The conditional cast operator as? tries to perform a conversion, but returns nil if it can't. Thus its result is optional.
条件转换操作符as?尝试执行转换,但如果不能,则返回nil。因此它的结果是可选的。
let button = someView as? UIButton // button's type is 'UIButton?'
if let label = (superview as? MyView)?.titleLabel {
// ...
}
as!
The as! operator is for forced type conversion.
作为!运算符用于强制类型转换。
Use the forced form of the type cast operator (
as!) only when you are sure that the downcast will always succeed. This form of the operator will trigger a runtime error if you try to downcast to an incorrect class type.只有当您确信下行类型转换将始终成功时,才使用强制类型转换操作符(as!)。如果尝试将操作符向下转换为不正确的类类型,则该操作符的这种形式将触发运行时错误。
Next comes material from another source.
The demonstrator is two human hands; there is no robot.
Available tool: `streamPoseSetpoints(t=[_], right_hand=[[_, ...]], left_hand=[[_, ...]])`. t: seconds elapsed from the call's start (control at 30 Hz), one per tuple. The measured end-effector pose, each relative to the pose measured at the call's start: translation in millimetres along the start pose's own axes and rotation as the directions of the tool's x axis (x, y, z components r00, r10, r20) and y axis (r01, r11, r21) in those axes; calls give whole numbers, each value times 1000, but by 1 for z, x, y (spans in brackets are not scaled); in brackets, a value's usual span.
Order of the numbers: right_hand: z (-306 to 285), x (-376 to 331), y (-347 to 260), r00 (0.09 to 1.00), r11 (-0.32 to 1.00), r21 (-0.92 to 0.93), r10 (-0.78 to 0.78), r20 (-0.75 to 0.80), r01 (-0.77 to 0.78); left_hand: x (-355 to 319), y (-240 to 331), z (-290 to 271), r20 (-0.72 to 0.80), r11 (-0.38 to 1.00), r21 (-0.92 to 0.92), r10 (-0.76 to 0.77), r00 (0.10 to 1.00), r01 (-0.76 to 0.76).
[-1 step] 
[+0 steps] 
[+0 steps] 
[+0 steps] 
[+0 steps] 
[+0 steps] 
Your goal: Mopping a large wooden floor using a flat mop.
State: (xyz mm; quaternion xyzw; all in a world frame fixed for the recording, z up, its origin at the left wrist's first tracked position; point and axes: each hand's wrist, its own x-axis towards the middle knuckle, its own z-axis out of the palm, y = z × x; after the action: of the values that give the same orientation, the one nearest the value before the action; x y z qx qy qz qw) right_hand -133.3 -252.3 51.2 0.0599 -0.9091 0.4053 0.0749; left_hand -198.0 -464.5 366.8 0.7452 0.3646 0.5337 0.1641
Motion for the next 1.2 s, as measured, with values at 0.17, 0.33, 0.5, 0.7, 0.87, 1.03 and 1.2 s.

// 'as!' for forced conversion.
// NOT RECOMMENDED.
let buttons = subviews as! [UIButton] // will crash if not all subviews are UIButton
let label = subviews.first as! UILabel
#3
0
The correct idiom that should do exactly what you want (in all versions of Swift at least upto and including 1.2) is the as? optional cast.
正确的习语应该做你想做的事情(在所有版本的Swift中,至少包括1.2)是a吗?可选的演员。
if let width = imageDetails["width"] as? Int
The optional cast returns an optional (Int? in this case) and is tested at runtime. Your original code probably forced a cast to the optional type.
可选转换返回可选转换(Int?并在运行时进行测试。您的原始代码可能会强制转换为可选类型。